Review
Copyright ©The Author(s) 2016. Published by Baishideng Publishing Group Inc. All rights reserved.
World J Otorhinolaryngol. Feb 28, 2016; 6(1): 1-12
Published online Feb 28, 2016. doi: 10.5319/wjo.v6.i1.1
It is 2015: What are the best diagnostic and treatment options for Ménière’s disease?
Safeer Shah, Abel Ignatius, Syed Ahsan
Safeer Shah, Abel Ignatius, Wayne State University School of Medicine, Detroit, MI 48201, United States
Syed Ahsan, Department of Otolaryngology/Head and Neck Surgery, Henry Ford Health System, Detroit, MI 48202, United States
Author contributions: Shah S was involved in the acquisition of information, drafting the article and final approval of the version of the article for submission; Ignatius A was involved in the acquisition of information, drafting of the article and approval of the final version for submission; Ahsan S was responsible for conception and design of the review, drafting the article, performing final editing and approval of the final version for submission.
Conflict-of-interest statement: The authors have no conflicts of interest to declare.
Open-Access: This article is an open-access article which was selected by an in-house editor and fully peer-reviewed by external reviewers. It is distributed in accordance with the Creative Commons Attribution Non Commercial (CC BY-NC 4.0) license, which permits others to distribute, remix, adapt, build upon this work non-commercially, and license their derivative works on different terms, provided the original work is properly cited and the use is non-commercial. See: http://creativecommons.org/licenses/by-nc/4.0/
Correspondence to: Syed Ahsan, MD, FACS, Department of Otolaryngology/Head and Neck Surgery, Henry Ford Health System, 2799 W. Grand Blvd. K-8, Detroit, MI 48202, United States. sahsan3@hfhs.org
Telephone: +1-313-9167442
Received: July 22, 2015
Peer-review started: July 27, 2015
First decision: October 13, 2015
Revised: October 22, 2015
Accepted: December 7, 2015
Article in press: December 8, 2015
Published online: February 28, 2016
Abstract

Ménière’s disease (MD) is a common cause of recurrent vertigo. Its pathophysiology is still unclear and controversial. The most common histological finding in postmortem temporal bone studies of patients is endolymphatic hydrops (EH). However, not all cases of hydrops are associated with MD and it may represent the end point of various etiologies. The diagnostic criteria for MD have undergone changes during the past few decades. A recent collaboration among specialty societies in United States, Europe and Japan has given rise to a new set of guidelines for the diagnosis and classification of MD. The aim is to develop international consensus criteria for MD that would help improve the quality of data collected from patients. The diagnosis of MD can be difficult in some cases as there is no gold standard for testing. Previous use of audiometric data and electrocochleography are poorly sensitive as screening tools. Recently magnetic resonance imaging as a diagnostic tool for identifying EH has gained popularity in Asia and Europe. Vestibular evoked myogenic potentials are also used but lack specificity. Finally, the treatment for MD has improved with the introduction of intratympanic treatments with steroids and gentamicin as well as less invasive treatment with the Meniett device.
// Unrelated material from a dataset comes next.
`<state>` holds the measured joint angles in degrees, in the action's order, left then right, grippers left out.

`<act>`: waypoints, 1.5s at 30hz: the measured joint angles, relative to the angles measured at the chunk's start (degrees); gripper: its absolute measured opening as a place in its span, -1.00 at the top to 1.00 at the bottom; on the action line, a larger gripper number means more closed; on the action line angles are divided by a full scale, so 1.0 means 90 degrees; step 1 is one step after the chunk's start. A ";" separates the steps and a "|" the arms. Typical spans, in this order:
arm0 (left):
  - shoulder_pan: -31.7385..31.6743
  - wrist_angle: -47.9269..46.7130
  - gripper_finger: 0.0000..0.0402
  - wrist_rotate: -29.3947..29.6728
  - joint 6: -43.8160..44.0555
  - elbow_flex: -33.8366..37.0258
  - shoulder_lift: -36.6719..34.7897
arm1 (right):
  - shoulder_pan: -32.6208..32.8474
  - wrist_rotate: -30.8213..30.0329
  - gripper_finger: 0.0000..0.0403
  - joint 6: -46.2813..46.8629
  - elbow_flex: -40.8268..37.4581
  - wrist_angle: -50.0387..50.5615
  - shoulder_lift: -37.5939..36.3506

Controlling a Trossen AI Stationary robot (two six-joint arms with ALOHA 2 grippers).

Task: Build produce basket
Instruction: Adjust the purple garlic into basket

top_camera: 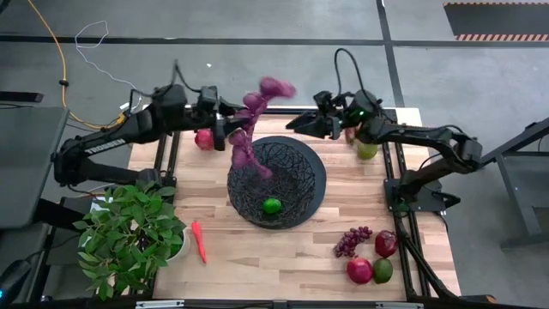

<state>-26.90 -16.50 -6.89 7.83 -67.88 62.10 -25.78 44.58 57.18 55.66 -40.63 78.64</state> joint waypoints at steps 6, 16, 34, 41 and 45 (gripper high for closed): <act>0.0288 -0.1951 0.16 0.0741 -0.0441 -0.0998 0.0715 | -0.0436 -0.0131 -0.21 -0.1098 0.0000 0.2071 -0.1040; 0.0907 -0.3048 0.15 0.1009 0.0472 -0.1151 0.1728 | -0.0638 -0.0577 -0.21 -0.1887 0.0000 0.3724 -0.1950; 0.1650 -0.2628 0.15 0.1604 0.1442 -0.0097 0.2718 | -0.0636 -0.0597 -0.21 -0.1978 0.0000 0.3972 -0.1988; 0.1565 -0.1752 0.15 0.1634 0.1954 0.0797 0.2615 | -0.0634 -0.0598 -0.21 -0.1978 0.0000 0.4003 -0.1988; 0.1575 -0.1522 0.15 0.1684 0.2063 0.1047 0.2604 | -0.0634 -0.0635 -0.21 -0.1978 0.0000 0.4037 -0.1988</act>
Keywords: Ménière’s disease, Review, Pathophysiology, Diagnosis, Treatment

Core tip: The pathophysiology of Ménière’s disease (MD) is still unclear and controversial. The most common histological finding in postmortem temporal bone studies of patients is endolymphatic hydrops. This finding is utilized in the newest method of diagnosis using magnetic resonance imaging with intratympanic or intravenous gadolinium. Changes to the diagnostic criteria have been proposed with collaboration from various international societies. This will help in communication and improve quality of published data. Finally, the use of intratympanic steroids and Meniett pressure treatments offers less invasive and destructive treatments for patients with MD.